• [Exercise]: Report back every line from the entries below in which the word "segment" occurs.

Source records:
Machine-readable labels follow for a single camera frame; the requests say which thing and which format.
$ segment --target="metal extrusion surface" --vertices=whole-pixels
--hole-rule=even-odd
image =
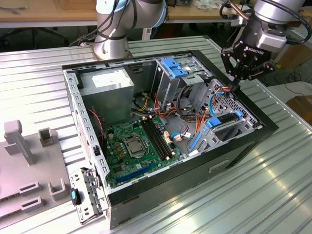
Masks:
[[[134,56],[199,49],[225,73],[217,46],[202,36],[133,41],[129,47]],[[19,117],[25,135],[45,127],[57,130],[68,173],[88,164],[61,66],[91,61],[89,47],[0,54],[0,129]],[[102,217],[81,226],[67,202],[1,233],[311,233],[311,128],[261,84],[245,82],[242,90],[279,129],[228,171],[111,231]]]

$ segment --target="expansion slot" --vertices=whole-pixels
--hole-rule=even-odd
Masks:
[[[116,179],[116,183],[121,183],[121,182],[124,182],[126,180],[132,179],[132,178],[134,178],[134,177],[136,177],[136,176],[138,176],[140,174],[146,173],[146,172],[148,172],[150,170],[152,165],[153,165],[153,163],[148,165],[147,167],[144,167],[144,168],[142,168],[140,170],[137,170],[136,172],[132,172],[132,173],[130,173],[128,175],[125,175],[123,177],[117,178]]]

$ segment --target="yellow wire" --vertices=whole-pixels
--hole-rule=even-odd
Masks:
[[[146,97],[144,106],[141,109],[139,109],[138,111],[144,111],[145,110],[145,108],[147,107],[148,99],[149,99],[149,97]]]

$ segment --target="blue tab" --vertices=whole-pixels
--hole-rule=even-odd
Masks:
[[[161,60],[168,72],[171,73],[173,78],[179,78],[187,76],[185,72],[173,58],[164,58]]]
[[[196,137],[194,143],[191,145],[190,151],[192,151],[193,148],[196,146],[196,144],[197,144],[197,142],[199,141],[199,139],[201,138],[201,136],[202,136],[202,133],[199,133],[198,136]]]
[[[220,124],[221,124],[221,121],[218,118],[212,118],[212,119],[207,120],[207,125],[210,128],[213,128],[213,127],[220,125]]]
[[[179,64],[173,58],[164,58],[161,61],[168,71],[171,69],[177,69],[179,67]]]
[[[171,75],[172,75],[173,78],[179,78],[179,77],[187,76],[188,73],[185,72],[185,71],[182,70],[182,69],[176,69],[176,70],[172,70],[172,71],[171,71]]]
[[[76,193],[75,191],[72,191],[72,199],[75,199],[76,198]]]
[[[243,113],[240,110],[236,111],[236,115],[241,118],[243,116]]]

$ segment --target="cardboard box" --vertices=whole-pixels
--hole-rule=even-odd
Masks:
[[[286,104],[312,125],[312,96],[296,96]]]
[[[96,0],[59,0],[65,10],[95,10]]]

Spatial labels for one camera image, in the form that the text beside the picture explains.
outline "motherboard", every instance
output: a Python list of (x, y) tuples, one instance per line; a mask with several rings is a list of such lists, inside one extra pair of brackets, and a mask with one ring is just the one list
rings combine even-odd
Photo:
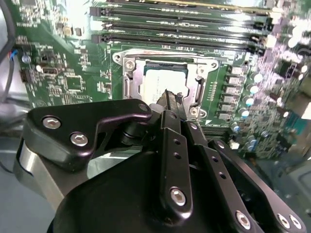
[(308, 0), (7, 2), (34, 108), (168, 89), (241, 156), (311, 148)]

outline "black metal arm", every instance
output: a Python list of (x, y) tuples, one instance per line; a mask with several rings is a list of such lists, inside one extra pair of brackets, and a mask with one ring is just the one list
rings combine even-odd
[[(157, 111), (120, 100), (28, 114), (16, 166), (37, 181), (48, 171), (51, 185), (39, 184), (48, 200), (62, 194), (54, 233), (306, 233), (298, 215), (225, 142), (206, 140), (187, 121), (180, 96), (166, 91), (157, 104)], [(132, 145), (142, 152), (87, 180), (91, 159)]]

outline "hole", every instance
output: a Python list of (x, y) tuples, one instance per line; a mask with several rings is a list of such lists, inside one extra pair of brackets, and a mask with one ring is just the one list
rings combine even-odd
[(170, 117), (173, 119), (177, 119), (177, 116), (174, 113), (170, 113)]
[(116, 61), (119, 61), (119, 60), (121, 60), (121, 57), (119, 55), (116, 55), (115, 59), (116, 59)]
[(174, 153), (174, 156), (176, 159), (181, 159), (181, 156), (177, 152)]
[(212, 157), (212, 160), (214, 160), (215, 162), (217, 162), (218, 163), (218, 159), (216, 158), (216, 157)]
[(175, 143), (176, 145), (180, 145), (180, 141), (178, 141), (177, 139), (174, 139), (174, 143)]
[(226, 177), (222, 172), (219, 172), (219, 175), (220, 175), (220, 177), (223, 178), (224, 180), (227, 179), (227, 177)]

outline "wire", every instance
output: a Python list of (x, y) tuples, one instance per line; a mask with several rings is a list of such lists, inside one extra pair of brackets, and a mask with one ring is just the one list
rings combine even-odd
[(12, 171), (10, 171), (6, 166), (0, 161), (0, 167), (7, 173), (13, 174)]
[(9, 66), (9, 76), (8, 79), (6, 81), (6, 85), (3, 91), (2, 96), (0, 97), (0, 103), (4, 103), (6, 98), (9, 95), (9, 90), (12, 84), (12, 80), (13, 80), (13, 73), (14, 73), (14, 60), (13, 60), (13, 53), (10, 55), (10, 66)]
[(11, 51), (12, 47), (15, 44), (16, 28), (12, 14), (4, 0), (0, 0), (0, 8), (6, 22), (6, 29), (8, 33), (8, 40), (0, 51), (0, 63), (2, 63), (6, 55)]

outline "cpu socket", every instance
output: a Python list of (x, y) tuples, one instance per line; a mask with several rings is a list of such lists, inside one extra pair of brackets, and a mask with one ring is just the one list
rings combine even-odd
[(130, 49), (113, 54), (123, 67), (123, 98), (156, 103), (167, 89), (183, 96), (189, 118), (202, 118), (208, 74), (219, 67), (213, 57), (196, 53)]

• [Answer box]:
$ segment --target="metal extrusion surface" --vertices=whole-pixels
$ segment --target="expansion slot" --vertices=whole-pixels
$ segment --target="yellow wire" --vertices=whole-pixels
$ segment --target="blue tab" --vertices=whole-pixels
$ segment --target="cardboard box" --vertices=whole-pixels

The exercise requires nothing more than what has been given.